Segment Start: DATA SEGMENT

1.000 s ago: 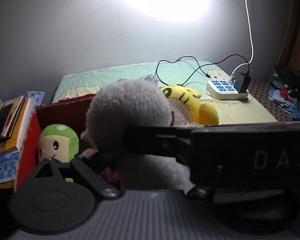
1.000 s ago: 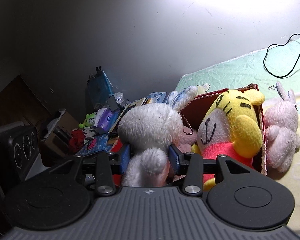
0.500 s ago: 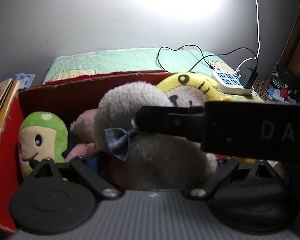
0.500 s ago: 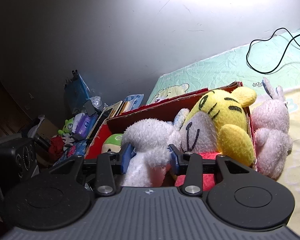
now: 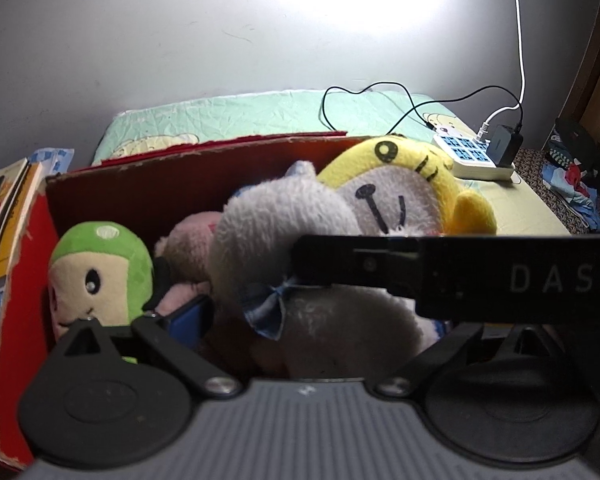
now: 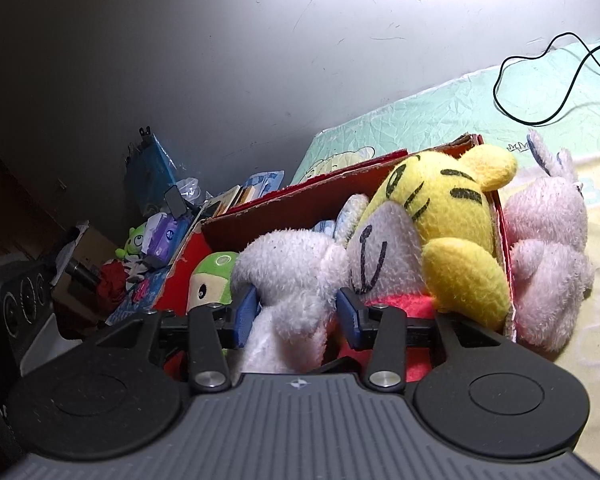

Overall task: Organize objects
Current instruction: 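Open both grippers to release the bunny and withdraw from the box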

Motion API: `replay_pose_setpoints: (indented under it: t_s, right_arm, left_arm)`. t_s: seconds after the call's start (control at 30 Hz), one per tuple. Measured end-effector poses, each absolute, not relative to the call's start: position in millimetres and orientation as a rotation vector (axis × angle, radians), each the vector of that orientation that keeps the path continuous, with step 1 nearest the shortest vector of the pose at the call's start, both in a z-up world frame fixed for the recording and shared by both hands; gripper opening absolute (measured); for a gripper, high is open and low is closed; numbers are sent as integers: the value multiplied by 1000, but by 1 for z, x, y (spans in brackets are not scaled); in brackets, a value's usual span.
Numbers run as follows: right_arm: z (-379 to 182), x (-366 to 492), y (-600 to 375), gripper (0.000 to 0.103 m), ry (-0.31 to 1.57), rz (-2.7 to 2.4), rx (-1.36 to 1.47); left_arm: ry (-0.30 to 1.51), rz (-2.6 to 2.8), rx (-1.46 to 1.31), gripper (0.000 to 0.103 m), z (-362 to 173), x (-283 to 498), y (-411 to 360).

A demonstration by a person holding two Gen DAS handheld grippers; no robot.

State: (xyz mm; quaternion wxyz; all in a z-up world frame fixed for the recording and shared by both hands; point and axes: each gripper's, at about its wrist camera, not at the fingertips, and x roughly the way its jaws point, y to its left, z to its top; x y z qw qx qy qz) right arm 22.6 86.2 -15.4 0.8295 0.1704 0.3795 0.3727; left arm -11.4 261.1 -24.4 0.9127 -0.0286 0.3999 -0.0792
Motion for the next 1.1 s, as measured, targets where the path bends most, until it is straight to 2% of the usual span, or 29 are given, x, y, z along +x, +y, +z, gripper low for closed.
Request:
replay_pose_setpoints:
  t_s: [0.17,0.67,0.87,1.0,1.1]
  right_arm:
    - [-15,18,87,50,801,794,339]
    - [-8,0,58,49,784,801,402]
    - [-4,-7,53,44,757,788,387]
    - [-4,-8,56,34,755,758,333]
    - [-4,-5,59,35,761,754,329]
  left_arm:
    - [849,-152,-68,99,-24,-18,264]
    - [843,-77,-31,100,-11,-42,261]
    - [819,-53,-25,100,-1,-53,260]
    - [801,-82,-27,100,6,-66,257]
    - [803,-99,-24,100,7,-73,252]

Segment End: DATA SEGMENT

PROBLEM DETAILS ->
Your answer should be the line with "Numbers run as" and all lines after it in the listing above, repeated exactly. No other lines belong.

ANSWER FOR THIS EXERCISE ->
Numbers run as follows: right_arm: z (-379 to 182), x (-366 to 492), y (-600 to 375), gripper (0.000 to 0.103 m), ry (-0.31 to 1.57), rz (-2.7 to 2.4), rx (-1.36 to 1.47); left_arm: ry (-0.30 to 1.51), rz (-2.6 to 2.8), rx (-1.46 to 1.31), gripper (0.000 to 0.103 m), z (-362 to 173), x (-283 to 498), y (-411 to 360).

A demonstration by a person holding two Gen DAS handheld grippers; no robot.

State: (xyz mm; quaternion wxyz; all in a z-up world frame fixed for the recording and shared by both hands; point and axes: each gripper's, at about its wrist camera, not at the fingertips, and x roughly the way its jaws point, y to its left, z to its top; x y z qw qx qy qz) right arm 22.6 86.2 -15.4 0.8295 0.1704 0.3795 0.3727; left arm -11.4 261.1 -24.4 0.9127 -0.0286 0.3999 -0.0792
Motion for the next 1.1 s, as measured, targets where the path bends most, until it is straight to 2% of the usual span, or 29 are given, x, y, z along +x, +y, +z, gripper low for closed.
Request:
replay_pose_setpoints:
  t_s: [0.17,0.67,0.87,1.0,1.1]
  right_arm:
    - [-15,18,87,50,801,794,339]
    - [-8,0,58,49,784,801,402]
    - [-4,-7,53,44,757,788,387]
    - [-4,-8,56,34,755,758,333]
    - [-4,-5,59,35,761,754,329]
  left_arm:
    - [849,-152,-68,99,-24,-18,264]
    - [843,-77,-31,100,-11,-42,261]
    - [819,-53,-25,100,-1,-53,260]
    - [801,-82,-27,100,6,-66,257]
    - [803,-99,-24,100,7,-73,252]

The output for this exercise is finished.